#### EXERCISE PROMPT:
Omit the pictures and reproduce the rest of the listing exactly.

#### DATASET EXTRACT:
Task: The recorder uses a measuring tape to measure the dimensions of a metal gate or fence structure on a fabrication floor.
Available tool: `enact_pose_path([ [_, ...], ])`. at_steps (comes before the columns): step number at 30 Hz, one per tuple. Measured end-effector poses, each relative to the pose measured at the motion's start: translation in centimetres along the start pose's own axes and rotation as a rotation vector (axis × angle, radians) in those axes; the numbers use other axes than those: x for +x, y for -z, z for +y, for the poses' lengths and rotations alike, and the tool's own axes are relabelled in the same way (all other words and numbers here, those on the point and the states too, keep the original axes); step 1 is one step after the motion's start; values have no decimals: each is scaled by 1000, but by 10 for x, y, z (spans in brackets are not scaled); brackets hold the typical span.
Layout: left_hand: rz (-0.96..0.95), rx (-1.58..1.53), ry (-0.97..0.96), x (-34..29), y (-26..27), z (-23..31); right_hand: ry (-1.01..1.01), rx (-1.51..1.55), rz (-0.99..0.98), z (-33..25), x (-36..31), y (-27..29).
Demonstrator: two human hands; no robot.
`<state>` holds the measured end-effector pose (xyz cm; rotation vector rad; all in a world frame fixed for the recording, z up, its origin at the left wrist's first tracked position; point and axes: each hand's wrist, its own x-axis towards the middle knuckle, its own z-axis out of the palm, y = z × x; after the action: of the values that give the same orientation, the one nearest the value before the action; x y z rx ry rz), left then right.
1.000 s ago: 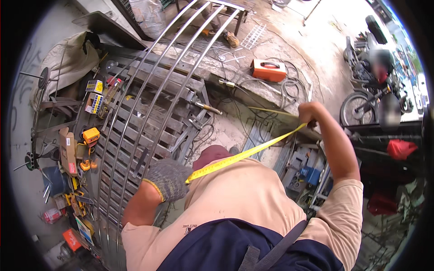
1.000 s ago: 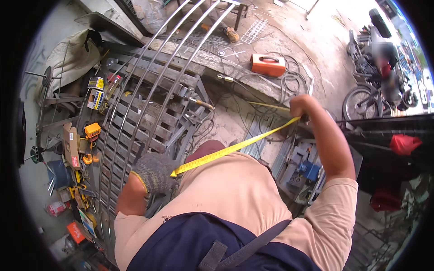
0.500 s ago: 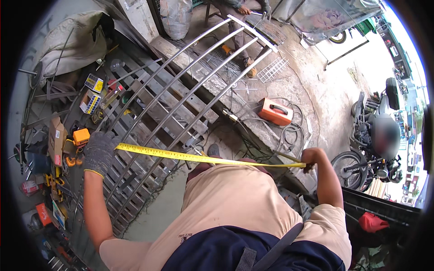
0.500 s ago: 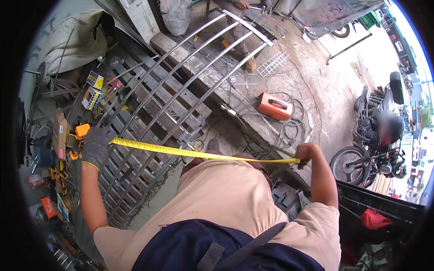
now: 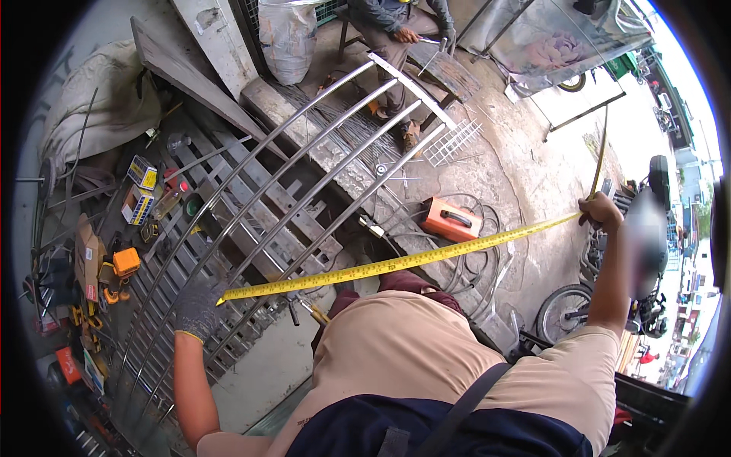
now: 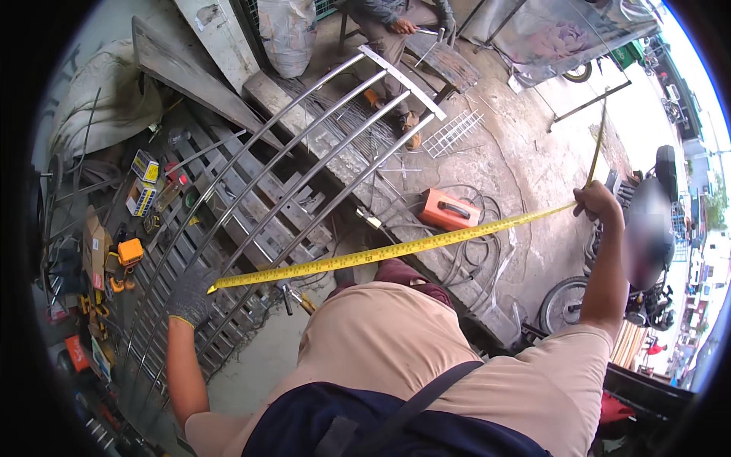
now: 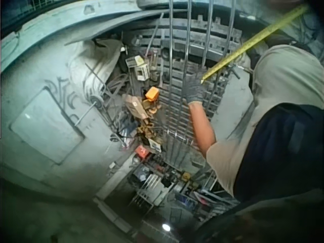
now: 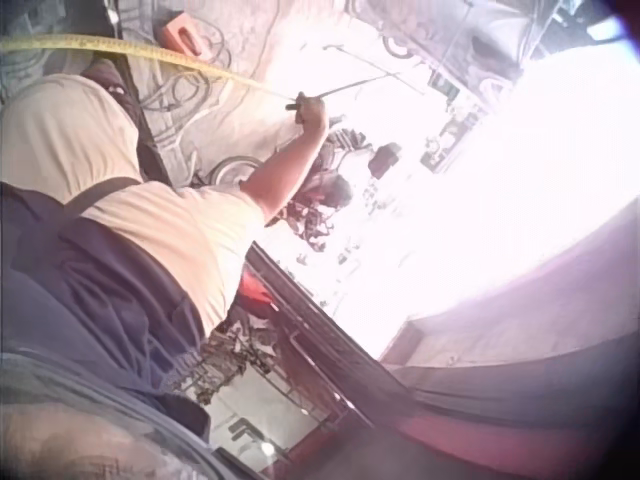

#### REPLY TO THE EXERCISE:
Task: The recorder uses a measuring tape to measure the dimensions of a metal gate or fence structure on a fabrication floor.
Available tool: `enact_pose_path([ [_, ...], ])`. at_steps (comes before the columns): step number at 30 Hz, one per tuple. Measured end-effector poses, each relative to the pose measured at the motion's start: translation in centimetres along the start pose's own axes and rotation as a rotation vector (axis × angle, radians) in those axes; the numbers use other axes than those: x for +x, y for -z, z for +y, for the poses' lengths and rotations alike, and the tool's own axes are relabelled in the same way (all other words and numbers here, those on the point and the states too, keep the original axes); step 1 is one step after the motion's start; values have no decimals: each is scaled by 1000, but by 10 for x, y, z (spans in brackets are not scaled); brackets hold the typical span.
Layout: left_hand: rz (-0.96..0.95), rx (-1.58..1.53), ry (-0.97..0.96), x (-34..29), y (-26..27), z (-23..31); right_hand: ry (-1.01..1.01), rx (-1.51..1.55), rz (-0.99..0.98), z (-33..25), x (-36..31), y (-27..29).
Demonstrator: two human hands; no robot.
`<state>` holds the measured end-effector pose (xyz cm; rotation vector rad; all in a world frame fixed for the recording, z up, its origin at the left wrist's first tracked position; point and axes: each hand's wrist, its own x-axis towards the middle knuckle, its own z-axis out of the palm, y = z × x; after the action: of the values that give the same orientation, the one nearest the value before the action; x y z rx ry rz), left then right.
1.000 s ago: 
1.000 s ago: 
0.500 s ago: 
0.500 s ago: 
now: 
now: 
now: 
now: 

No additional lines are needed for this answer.